What is required - Please repeat every entry that follows, keeping each one exactly the same.
------ Input data ------
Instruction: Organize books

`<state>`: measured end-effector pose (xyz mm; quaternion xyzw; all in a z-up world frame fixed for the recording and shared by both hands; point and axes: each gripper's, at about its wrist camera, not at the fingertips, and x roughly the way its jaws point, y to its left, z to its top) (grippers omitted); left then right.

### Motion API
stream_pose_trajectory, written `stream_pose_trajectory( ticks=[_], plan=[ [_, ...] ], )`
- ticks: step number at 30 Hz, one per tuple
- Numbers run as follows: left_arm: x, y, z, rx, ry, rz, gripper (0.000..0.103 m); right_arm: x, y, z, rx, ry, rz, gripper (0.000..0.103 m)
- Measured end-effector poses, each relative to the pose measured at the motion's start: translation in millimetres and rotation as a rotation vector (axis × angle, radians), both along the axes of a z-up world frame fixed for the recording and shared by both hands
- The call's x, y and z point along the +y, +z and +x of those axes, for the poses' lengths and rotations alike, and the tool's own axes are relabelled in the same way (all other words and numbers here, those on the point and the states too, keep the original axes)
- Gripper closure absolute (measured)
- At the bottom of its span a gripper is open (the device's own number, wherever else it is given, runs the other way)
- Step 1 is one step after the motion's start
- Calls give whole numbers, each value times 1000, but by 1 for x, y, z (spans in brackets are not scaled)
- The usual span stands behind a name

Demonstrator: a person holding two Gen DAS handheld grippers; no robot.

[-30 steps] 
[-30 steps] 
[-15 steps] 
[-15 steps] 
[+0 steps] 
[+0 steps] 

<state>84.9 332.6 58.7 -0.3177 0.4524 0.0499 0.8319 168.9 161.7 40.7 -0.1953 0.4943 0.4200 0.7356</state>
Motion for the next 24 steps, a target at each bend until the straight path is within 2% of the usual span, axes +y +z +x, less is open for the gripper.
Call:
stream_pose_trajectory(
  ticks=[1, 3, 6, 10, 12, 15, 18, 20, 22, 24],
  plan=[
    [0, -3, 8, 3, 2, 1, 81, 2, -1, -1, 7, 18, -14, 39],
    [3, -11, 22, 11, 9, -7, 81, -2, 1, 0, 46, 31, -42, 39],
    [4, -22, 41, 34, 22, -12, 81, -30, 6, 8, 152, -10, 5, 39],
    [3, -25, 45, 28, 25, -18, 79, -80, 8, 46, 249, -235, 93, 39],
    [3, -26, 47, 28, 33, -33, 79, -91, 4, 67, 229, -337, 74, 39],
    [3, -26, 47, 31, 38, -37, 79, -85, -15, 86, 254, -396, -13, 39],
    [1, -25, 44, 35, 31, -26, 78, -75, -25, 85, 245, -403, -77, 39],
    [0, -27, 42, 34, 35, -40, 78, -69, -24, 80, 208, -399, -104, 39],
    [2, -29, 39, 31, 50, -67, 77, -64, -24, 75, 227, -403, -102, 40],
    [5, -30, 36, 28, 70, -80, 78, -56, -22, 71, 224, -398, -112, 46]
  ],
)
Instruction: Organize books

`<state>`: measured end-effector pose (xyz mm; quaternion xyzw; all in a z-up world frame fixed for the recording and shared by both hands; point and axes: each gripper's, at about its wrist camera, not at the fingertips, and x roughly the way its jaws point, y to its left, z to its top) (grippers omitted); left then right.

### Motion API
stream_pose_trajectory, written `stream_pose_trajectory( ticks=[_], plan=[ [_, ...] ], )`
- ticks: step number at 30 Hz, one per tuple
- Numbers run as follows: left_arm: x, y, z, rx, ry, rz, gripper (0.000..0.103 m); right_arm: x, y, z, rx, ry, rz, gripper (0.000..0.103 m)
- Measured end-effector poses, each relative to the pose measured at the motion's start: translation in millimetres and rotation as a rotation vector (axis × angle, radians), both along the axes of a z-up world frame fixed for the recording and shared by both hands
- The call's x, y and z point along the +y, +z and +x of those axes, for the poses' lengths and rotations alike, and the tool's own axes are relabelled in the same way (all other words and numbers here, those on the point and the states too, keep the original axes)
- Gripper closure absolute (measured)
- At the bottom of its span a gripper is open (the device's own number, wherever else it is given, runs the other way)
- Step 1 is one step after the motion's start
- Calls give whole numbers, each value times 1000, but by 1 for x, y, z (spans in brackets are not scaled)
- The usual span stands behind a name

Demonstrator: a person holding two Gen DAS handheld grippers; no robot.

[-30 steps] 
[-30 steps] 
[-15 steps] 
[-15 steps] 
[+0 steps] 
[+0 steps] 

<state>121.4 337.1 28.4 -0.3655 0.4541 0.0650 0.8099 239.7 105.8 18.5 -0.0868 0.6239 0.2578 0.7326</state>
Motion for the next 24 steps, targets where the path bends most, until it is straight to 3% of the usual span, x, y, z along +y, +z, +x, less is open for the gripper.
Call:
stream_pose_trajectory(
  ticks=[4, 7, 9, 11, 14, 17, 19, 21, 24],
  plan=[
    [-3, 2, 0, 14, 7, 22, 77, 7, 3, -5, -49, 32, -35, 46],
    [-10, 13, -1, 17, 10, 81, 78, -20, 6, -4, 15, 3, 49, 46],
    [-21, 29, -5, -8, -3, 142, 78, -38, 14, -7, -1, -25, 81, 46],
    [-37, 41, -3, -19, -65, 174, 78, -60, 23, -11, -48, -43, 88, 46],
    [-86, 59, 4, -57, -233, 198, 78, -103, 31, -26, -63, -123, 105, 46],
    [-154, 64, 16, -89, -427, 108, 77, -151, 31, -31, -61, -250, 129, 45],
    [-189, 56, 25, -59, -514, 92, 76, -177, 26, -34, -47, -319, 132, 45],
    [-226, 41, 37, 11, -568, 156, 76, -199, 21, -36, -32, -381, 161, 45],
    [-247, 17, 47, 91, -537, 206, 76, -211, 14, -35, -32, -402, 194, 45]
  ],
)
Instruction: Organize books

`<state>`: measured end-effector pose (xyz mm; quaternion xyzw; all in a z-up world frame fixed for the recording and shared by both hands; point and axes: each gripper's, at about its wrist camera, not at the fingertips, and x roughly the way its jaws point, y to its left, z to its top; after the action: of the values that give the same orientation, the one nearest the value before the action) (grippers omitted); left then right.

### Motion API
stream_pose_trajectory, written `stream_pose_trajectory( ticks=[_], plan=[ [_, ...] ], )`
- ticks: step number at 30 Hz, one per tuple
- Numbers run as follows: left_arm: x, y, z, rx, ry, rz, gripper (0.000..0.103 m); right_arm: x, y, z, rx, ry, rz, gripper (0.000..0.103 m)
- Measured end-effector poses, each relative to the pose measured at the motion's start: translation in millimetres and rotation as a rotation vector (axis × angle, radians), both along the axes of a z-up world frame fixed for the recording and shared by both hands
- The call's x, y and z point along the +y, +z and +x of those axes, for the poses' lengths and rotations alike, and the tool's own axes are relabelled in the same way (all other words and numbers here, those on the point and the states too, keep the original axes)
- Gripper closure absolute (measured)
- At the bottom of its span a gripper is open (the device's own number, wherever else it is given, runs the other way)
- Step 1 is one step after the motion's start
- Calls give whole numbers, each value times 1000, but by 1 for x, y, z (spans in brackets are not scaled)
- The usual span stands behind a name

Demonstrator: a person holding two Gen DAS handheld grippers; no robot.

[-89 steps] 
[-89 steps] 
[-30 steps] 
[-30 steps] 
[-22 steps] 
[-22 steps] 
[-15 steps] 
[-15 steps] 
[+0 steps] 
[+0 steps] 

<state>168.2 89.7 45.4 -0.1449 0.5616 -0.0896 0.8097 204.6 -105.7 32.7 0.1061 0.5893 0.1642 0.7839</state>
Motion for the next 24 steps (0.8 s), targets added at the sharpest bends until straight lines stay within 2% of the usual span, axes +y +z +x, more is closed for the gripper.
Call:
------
Output of the exercise -
Instruction: Organize books

`<state>`: measured end-effector pose (xyz mm; quaternion xyzw; all in a z-up world frame fixed for the recording and shared by both hands; point and axes: each gripper's, at about its wrist camera, not at the fingertips, and x roughly the way its jaws point, y to its left, z to its top) (grippers omitted); left then right.

### Motion API
stream_pose_trajectory, written `stream_pose_trajectory( ticks=[_], plan=[ [_, ...] ], )`
- ticks: step number at 30 Hz, one per tuple
- Numbers run as follows: left_arm: x, y, z, rx, ry, rz, gripper (0.000..0.103 m); right_arm: x, y, z, rx, ry, rz, gripper (0.000..0.103 m)
- Measured end-effector poses, each relative to the pose measured at the motion's start: translation in millimetres and rotation as a rotation vector (axis × angle, radians), both along the axes of a z-up world frame fixed for the recording and shared by both hands
- The call's x, y and z point along the +y, +z and +x of those axes, for the poses' lengths and rotations alike, and the tool's own axes are relabelled in the same way (all other words and numbers here, those on the point and the states too, keep the original axes)
- Gripper closure absolute (measured)
- At the bottom of its span a gripper is open (the device's own number, wherever else it is given, runs the other way)
- Step 1 is one step after the motion's start
- Calls give whole numbers, each value times 1000, but by 1 for x, y, z (spans in brackets are not scaled)
- The usual span stands behind a name

Demonstrator: a person holding two Gen DAS handheld grippers; no robot.

[-30 steps] 
[-30 steps] 
[-15 steps] 
[-15 steps] 
[+0 steps] 
[+0 steps] 

<state>84.9 332.6 58.7 -0.3177 0.4524 0.0499 0.8319 168.9 161.7 40.7 -0.1953 0.4943 0.4200 0.7356</state>
Motion for the next 24 steps, a target at each bend until the straight path is within 2% of the usual span, axes +y +z +x, less is open for the gripper.
Call:
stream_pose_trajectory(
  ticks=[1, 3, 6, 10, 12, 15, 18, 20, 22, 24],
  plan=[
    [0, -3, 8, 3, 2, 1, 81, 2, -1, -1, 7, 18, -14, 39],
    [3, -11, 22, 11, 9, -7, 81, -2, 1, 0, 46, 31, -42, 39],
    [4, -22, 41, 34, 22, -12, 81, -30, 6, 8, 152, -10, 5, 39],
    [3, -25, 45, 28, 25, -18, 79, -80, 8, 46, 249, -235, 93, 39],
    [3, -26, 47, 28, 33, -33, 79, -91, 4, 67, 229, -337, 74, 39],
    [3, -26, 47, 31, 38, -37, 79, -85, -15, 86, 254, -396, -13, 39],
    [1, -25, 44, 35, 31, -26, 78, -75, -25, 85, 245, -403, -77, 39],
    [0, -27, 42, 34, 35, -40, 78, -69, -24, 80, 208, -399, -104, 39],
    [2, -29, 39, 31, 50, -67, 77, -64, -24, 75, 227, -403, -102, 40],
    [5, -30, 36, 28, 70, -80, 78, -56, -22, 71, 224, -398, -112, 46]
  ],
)
Instruction: Organize books

`<state>`: measured end-effector pose (xyz mm; quaternion xyzw; all in a z-up world frame fixed for the recording and shared by both hands; point and axes: each gripper's, at about its wrist camera, not at the fingertips, and x roughly the way its jaws point, y to its left, z to its top) (grippers omitted); left then right.

### Motion API
stream_pose_trajectory, written `stream_pose_trajectory( ticks=[_], plan=[ [_, ...] ], )`
- ticks: step number at 30 Hz, one per tuple
- Numbers run as follows: left_arm: x, y, z, rx, ry, rz, gripper (0.000..0.103 m); right_arm: x, y, z, rx, ry, rz, gripper (0.000..0.103 m)
- Measured end-effector poses, each relative to the pose measured at the motion's start: translation in millimetres and rotation as a rotation vector (axis × angle, radians), both along the axes of a z-up world frame fixed for the recording and shared by both hands
- The call's x, y and z point along the +y, +z and +x of those axes, for the poses' lengths and rotations alike, and the tool's own axes are relabelled in the same way (all other words and numbers here, those on the point and the states too, keep the original axes)
- Gripper closure absolute (measured)
- At the bottom of its span a gripper is open (the device's own number, wherever else it is given, runs the other way)
- Step 1 is one step after the motion's start
- Calls give whole numbers, each value times 1000, but by 1 for x, y, z (spans in brackets are not scaled)
- The usual span stands behind a name

Demonstrator: a person holding two Gen DAS handheld grippers; no robot.

[-30 steps] 
[-30 steps] 
[-15 steps] 
[-15 steps] 
[+0 steps] 
[+0 steps] 

<state>121.4 337.1 28.4 -0.3655 0.4541 0.0650 0.8099 239.7 105.8 18.5 -0.0868 0.6239 0.2578 0.7326</state>
Motion for the next 24 steps, targets where the path bends most, until it is straight to 3% of the usual span, x, y, z along +y, +z, +x, less is open for the gripper.
Call:
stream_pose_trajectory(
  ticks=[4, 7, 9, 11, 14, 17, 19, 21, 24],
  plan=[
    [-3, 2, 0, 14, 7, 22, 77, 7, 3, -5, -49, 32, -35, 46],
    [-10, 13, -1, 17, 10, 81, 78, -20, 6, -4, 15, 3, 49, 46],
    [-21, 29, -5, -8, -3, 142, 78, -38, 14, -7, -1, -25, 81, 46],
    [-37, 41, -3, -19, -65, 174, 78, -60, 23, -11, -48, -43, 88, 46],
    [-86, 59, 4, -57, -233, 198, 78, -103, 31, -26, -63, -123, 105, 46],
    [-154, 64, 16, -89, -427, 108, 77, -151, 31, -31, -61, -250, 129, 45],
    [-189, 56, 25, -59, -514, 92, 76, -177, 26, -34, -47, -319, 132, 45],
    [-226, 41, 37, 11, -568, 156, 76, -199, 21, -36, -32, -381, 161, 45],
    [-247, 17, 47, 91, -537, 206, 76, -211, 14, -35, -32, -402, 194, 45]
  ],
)
Instruction: Organize books

`<state>`: measured end-effector pose (xyz mm; quaternion xyzw; all in a z-up world frame fixed for the recording and shared by both hands; point and axes: each gripper's, at about its wrist camera, not at the fingertips, and x roughly the way its jaws point, y to its left, z to its top; after the action: of the values that give the same orientation, the one nearest the value before the action) (grippers omitted); left then right.

### Motion API
stream_pose_trajectory, written `stream_pose_trajectory( ticks=[_], plan=[ [_, ...] ], )`
- ticks: step number at 30 Hz, one per tuple
- Numbers run as follows: left_arm: x, y, z, rx, ry, rz, gripper (0.000..0.103 m); right_arm: x, y, z, rx, ry, rz, gripper (0.000..0.103 m)
- Measured end-effector poses, each relative to the pose measured at the motion's start: translation in millimetres and rotation as a rotation vector (axis × angle, radians), both along the axes of a z-up world frame fixed for the recording and shared by both hands
- The call's x, y and z point along the +y, +z and +x of those axes, for the poses' lengths and rotations alike, and the tool's own axes are relabelled in the same way (all other words and numbers here, those on the point and the states too, keep the original axes)
- Gripper closure absolute (measured)
- At the bottom of its span a gripper is open (the device's own number, wherever else it is given, runs the other way)
- Step 1 is one step after the motion's start
- Calls give whole numbers, each value times 1000, but by 1 for x, y, z (spans in brackets are not scaled)
- The usual span stands behind a name

Demonstrator: a person holding two Gen DAS handheld grippers; no robot.

[-89 steps] 
[-89 steps] 
[-30 steps] 
[-30 steps] 
[-22 steps] 
[-22 steps] 
[-15 steps] 
[-15 steps] 
[+0 steps] 
[+0 steps] 

<state>168.2 89.7 45.4 -0.1449 0.5616 -0.0896 0.8097 204.6 -105.7 32.7 0.1061 0.5893 0.1642 0.7839</state>
Motion for the next 24 steps (0.8 s), targets added at the sharpest bends until straight lines stay within 2% of the usual span, axes +y +z +x, more is closed for the gripper.
Call:

No more work is needed on this answer.